Melduję moją bezradność wobec możliwości jednoznacznej rekomendacji takich miejsc osobom niewidzącym i słabowidzącym. Zarówno internetowy research, własne doświadczenia, jak i rozmowy ze znajomymi – w tym psychologami, ale też mającymi swoje doświadczenia w poszukiwaniu możliwości podjęcia psychoterapii prowadzą mnie do wniosku, że osobiście na takie miejsca nie trafiłam. Myślę, że w wielu przypadkach (choć oczywiście są wyjątki) dużym problemem w początkowym okresie kontaktu z potencjalnym terapeutą może być przełamywanie jego własnych stereotypów dotyczących tego, czym jest niewidzenie i co z tego wynika. Ze względu na znajomość środowiska, pewną barierą dla niektórych z nas może być relacja z niewidzącym terapeutą. nie jestem jednak odosobniona w przekonaniu, że ze względu na wspólnotę doświadczeń niewidzący terapeuta może stanowić atut przy podejmowaniu decyzji o zaangażowaniu się w intymną relację terapeutyczną – oczywiście nie jest to warunek konieczny.
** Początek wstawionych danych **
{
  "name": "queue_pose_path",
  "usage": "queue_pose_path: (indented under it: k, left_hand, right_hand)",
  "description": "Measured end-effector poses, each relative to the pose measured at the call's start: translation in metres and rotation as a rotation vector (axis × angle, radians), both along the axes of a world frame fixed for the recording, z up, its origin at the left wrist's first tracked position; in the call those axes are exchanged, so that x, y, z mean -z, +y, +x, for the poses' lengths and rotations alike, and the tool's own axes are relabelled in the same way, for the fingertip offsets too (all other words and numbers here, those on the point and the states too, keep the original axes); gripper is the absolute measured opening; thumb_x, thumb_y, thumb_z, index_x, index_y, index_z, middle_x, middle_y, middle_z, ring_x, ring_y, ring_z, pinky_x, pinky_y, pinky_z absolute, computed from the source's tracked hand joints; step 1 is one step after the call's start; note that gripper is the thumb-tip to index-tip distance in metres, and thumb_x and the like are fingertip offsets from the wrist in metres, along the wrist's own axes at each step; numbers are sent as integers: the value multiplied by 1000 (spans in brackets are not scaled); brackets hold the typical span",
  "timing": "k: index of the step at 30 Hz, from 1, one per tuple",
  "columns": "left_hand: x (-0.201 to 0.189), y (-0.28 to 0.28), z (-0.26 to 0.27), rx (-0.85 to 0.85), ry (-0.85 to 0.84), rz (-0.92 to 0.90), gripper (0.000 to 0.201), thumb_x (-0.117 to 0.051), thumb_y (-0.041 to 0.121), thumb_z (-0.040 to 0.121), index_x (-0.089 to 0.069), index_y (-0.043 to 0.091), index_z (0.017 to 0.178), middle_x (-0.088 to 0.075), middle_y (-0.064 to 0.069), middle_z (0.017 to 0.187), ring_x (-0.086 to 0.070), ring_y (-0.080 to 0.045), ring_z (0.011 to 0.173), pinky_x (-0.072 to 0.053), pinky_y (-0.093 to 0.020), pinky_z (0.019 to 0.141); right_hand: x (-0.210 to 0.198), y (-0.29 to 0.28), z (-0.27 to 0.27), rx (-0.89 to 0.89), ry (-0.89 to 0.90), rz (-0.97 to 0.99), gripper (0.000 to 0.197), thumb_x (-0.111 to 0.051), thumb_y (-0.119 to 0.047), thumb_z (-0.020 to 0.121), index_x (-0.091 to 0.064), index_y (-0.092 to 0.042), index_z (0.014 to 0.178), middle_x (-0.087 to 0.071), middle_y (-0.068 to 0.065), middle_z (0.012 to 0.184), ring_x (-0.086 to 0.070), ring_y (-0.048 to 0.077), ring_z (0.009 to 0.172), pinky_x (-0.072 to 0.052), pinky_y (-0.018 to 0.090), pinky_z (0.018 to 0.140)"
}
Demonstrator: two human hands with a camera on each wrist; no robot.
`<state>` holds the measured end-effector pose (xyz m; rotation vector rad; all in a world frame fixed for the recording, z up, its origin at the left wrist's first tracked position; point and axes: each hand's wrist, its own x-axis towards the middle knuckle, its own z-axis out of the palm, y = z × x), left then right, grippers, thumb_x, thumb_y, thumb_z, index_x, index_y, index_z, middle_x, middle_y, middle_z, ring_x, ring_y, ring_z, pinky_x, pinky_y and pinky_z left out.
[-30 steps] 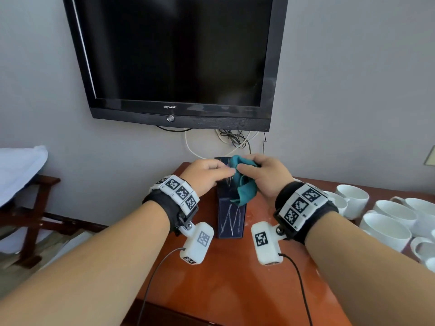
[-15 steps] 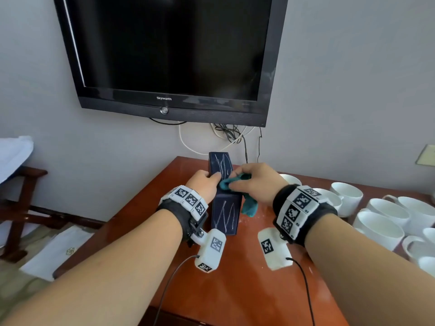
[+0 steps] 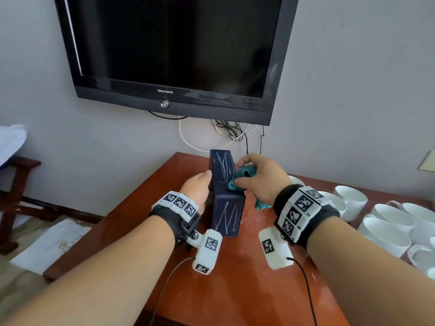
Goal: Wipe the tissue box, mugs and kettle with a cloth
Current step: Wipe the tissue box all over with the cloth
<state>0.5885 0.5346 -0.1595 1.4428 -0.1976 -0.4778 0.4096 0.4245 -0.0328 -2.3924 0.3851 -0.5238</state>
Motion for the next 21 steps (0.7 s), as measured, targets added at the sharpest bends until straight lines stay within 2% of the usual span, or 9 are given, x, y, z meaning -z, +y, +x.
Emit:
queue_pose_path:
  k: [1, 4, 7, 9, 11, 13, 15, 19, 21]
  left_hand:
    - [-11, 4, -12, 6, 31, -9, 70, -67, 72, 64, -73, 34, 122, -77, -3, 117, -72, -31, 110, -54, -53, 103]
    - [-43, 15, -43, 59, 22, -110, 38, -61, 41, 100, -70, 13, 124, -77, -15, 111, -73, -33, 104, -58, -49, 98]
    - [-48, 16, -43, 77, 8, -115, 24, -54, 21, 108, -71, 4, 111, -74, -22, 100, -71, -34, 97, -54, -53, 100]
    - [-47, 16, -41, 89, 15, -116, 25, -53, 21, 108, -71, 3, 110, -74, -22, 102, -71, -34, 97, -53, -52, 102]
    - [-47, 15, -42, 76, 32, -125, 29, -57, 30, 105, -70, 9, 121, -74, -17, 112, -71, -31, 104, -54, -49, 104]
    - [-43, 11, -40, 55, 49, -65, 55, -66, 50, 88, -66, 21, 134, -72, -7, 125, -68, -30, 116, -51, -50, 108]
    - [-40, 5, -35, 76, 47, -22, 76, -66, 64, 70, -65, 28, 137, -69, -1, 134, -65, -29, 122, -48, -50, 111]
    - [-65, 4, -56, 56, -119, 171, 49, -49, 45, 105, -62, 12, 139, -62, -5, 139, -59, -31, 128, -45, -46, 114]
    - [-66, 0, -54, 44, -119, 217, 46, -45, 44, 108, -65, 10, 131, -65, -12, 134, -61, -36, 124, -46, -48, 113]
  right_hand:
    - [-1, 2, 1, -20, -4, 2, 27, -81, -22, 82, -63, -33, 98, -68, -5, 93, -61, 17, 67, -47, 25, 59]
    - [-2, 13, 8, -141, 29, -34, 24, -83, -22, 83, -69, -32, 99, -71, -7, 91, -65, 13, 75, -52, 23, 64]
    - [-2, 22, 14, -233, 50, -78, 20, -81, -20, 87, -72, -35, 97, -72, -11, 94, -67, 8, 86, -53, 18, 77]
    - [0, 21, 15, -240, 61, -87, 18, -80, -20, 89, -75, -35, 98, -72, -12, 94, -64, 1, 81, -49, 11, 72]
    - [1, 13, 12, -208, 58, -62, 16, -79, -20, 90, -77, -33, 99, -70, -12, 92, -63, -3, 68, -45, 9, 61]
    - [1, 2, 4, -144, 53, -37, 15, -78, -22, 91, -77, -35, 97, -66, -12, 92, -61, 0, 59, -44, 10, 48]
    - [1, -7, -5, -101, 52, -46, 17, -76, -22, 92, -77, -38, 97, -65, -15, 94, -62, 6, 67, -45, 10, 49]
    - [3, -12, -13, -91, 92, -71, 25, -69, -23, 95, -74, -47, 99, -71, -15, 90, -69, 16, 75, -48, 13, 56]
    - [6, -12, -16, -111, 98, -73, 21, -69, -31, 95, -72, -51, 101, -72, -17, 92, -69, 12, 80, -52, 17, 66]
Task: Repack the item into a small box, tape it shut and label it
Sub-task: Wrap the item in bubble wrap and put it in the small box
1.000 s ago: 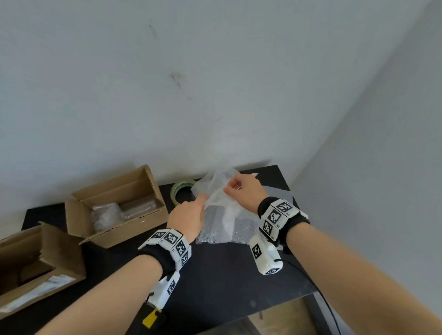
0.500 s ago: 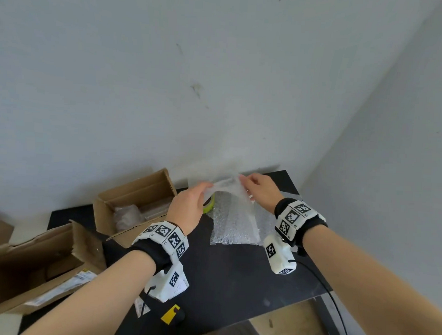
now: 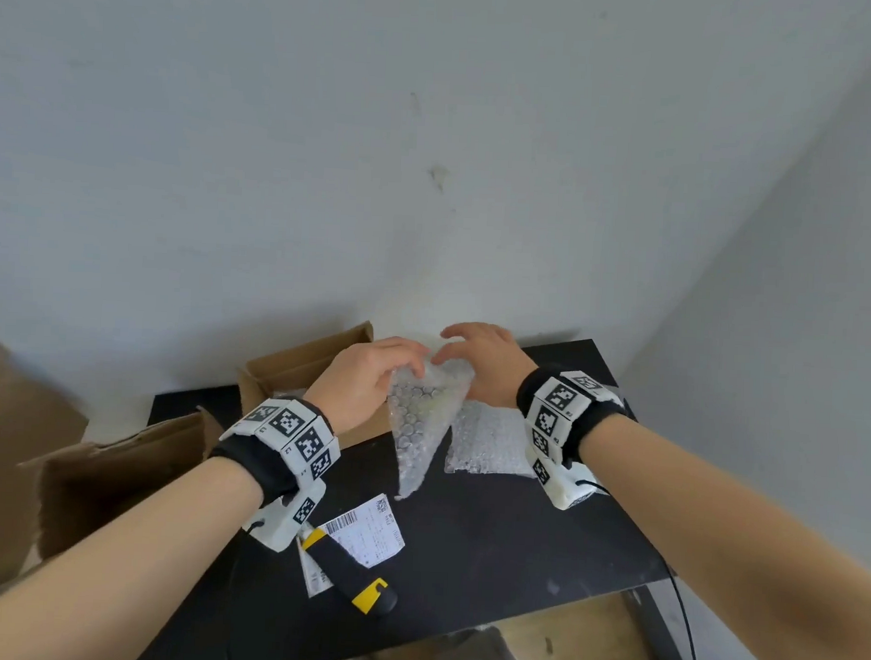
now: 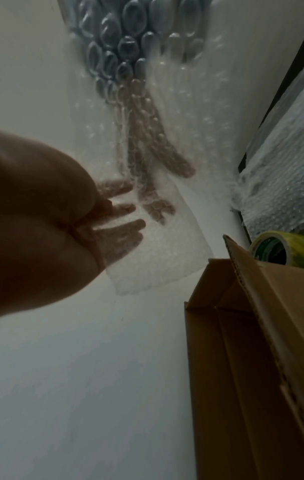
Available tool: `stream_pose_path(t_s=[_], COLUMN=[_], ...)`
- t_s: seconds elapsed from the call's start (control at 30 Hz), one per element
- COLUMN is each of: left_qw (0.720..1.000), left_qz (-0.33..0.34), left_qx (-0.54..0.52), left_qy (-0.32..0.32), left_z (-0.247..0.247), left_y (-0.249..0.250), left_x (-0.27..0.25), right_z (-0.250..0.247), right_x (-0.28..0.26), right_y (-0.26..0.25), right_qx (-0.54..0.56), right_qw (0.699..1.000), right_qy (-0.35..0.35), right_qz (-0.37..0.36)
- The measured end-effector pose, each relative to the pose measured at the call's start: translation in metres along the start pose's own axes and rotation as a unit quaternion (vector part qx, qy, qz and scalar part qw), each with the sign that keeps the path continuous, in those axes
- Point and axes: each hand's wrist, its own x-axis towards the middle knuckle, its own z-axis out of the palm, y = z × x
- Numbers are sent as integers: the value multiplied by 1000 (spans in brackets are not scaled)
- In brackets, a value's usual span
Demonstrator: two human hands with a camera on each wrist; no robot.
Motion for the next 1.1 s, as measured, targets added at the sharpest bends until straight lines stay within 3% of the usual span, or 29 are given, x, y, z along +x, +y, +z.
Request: stream_pose_path(t_s=[0.17, 0.43, 0.6, 0.73, 0.93, 1.1], left_qw=[999, 991, 981, 970, 963, 959], left_qz=[-26, -122, -120, -126, -218, -233], left_qx=[28, 41, 143, 207, 56, -76], left_qy=[6, 40, -52, 27, 149, 142], left_z=[-22, -41, -33, -24, -26, -27], left_y=[-7, -13, 6, 4, 3, 4], left_x=[-15, -33, -26, -26, -24, -29], right_z=[-2, -13, -22, -28, -17, 0], right_x=[6, 7, 6, 2, -3, 3], right_y=[-4, -12, -30, -40, -64, -80], right_qx=[27, 53, 79, 120, 203, 305], right_qw=[997, 992, 989, 980, 960, 931], right_qy=[69, 88, 103, 126, 161, 166], right_qz=[20, 71, 68, 94, 107, 108])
Najważniejsze, byśmy czuli się w takiej relacji rozumiani, akceptowani i żeby pomagała nam ona się rozwijać.
Przy Polskim Związku Niewidomych w Warszawie istnieje poradnia rehabilitacyjna (Warszawa, ul. Karmelicka 26). Nieocenioną rolę – moim zdaniem odgrywają takie miejsca, jak FIRR czy Fundacja Vis Maior, oferujące pomoc psychologiczną w mniejszym lub większym zakresie. Wydaje się, że pracownicy okręgów PZN mogą mieć informacje o nierozpropagowanych na większą skalę projektach, w których umożliwia się uczestnikom korzystanie ze wsparcia psychologicznego. A może niszowa specyfika problemu mogłaby być wyzwaniem dla niewidzących terapeutów do podjęcia wspólnych przedsięwzięć w tej sprawie?